Look at each line below and tally those holding "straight"; answer with that figure and nothing else.
═══ DATA RECORDS ═══
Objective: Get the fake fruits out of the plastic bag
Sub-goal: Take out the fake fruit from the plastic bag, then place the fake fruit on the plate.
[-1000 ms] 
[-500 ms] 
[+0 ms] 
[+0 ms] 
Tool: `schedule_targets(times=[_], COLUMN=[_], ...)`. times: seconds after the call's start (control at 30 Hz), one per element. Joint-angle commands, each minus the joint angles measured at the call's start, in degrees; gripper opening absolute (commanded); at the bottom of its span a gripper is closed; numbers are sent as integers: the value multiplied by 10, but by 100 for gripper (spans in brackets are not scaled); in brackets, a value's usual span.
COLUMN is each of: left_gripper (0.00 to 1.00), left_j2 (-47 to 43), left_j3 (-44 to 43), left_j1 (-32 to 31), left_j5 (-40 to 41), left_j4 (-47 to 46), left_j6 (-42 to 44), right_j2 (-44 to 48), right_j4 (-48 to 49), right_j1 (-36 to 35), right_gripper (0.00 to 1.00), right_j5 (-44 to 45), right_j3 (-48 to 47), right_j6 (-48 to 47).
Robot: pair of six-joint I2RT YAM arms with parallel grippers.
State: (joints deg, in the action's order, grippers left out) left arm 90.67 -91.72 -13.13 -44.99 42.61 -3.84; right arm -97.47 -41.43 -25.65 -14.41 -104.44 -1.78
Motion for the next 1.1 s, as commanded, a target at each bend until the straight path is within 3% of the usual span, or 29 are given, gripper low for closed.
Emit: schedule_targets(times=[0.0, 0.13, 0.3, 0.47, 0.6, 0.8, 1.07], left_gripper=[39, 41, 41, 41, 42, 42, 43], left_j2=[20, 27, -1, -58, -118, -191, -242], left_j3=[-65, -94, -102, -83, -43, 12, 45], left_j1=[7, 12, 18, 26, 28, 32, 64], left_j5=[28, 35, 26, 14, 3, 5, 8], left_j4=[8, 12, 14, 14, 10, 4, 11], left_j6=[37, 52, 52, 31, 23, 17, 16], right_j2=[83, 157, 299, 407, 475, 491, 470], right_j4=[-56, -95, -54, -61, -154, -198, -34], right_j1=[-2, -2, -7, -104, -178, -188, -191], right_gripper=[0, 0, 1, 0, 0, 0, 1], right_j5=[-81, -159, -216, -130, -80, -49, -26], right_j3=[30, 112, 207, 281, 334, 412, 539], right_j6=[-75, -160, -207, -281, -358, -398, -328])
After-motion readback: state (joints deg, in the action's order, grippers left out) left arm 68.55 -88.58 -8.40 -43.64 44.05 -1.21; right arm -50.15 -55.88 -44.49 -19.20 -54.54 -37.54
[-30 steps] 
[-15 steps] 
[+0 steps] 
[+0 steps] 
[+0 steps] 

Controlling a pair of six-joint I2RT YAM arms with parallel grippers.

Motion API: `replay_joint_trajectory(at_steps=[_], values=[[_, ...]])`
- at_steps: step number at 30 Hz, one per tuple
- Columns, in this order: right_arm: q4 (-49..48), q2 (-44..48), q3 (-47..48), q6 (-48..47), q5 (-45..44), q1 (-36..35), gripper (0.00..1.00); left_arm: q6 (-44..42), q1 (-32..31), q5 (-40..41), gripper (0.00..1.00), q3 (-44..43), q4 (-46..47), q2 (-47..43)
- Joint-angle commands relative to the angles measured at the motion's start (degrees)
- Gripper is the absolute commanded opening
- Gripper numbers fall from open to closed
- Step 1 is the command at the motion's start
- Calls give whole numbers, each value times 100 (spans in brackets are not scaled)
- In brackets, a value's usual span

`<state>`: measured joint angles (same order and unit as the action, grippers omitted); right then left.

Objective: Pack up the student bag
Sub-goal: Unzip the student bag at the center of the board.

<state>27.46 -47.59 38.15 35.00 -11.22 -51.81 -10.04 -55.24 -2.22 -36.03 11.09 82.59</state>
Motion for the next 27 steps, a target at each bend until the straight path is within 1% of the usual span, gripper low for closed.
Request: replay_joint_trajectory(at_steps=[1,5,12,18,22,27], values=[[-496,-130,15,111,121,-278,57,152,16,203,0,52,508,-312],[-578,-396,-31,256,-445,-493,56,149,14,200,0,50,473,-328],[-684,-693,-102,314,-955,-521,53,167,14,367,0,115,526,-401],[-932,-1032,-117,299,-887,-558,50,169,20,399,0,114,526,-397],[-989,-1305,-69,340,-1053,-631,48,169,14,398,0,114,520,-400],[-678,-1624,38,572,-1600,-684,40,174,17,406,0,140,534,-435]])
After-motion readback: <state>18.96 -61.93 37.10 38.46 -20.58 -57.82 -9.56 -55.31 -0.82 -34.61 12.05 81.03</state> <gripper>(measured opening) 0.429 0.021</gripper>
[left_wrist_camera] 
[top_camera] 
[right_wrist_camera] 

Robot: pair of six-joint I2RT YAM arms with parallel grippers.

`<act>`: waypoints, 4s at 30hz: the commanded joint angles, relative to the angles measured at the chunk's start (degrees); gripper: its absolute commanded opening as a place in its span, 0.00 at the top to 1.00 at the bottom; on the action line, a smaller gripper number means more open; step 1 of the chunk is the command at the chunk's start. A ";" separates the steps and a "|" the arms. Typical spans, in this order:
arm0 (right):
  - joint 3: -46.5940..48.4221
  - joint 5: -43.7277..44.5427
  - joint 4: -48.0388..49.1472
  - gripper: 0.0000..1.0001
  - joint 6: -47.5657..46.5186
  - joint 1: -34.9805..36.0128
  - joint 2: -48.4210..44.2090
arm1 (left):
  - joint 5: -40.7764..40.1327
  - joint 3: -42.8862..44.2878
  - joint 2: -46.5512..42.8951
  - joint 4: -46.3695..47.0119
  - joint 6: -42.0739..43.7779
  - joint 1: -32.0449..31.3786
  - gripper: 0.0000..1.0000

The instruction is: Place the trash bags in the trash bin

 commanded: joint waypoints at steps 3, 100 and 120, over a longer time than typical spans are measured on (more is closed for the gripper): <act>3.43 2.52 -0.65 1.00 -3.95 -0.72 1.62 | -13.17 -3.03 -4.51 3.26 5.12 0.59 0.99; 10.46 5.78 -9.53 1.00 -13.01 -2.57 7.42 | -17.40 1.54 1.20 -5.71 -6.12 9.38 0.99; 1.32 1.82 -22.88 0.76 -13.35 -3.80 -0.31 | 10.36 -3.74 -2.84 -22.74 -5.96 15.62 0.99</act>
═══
### [FINAL ANSWER]
2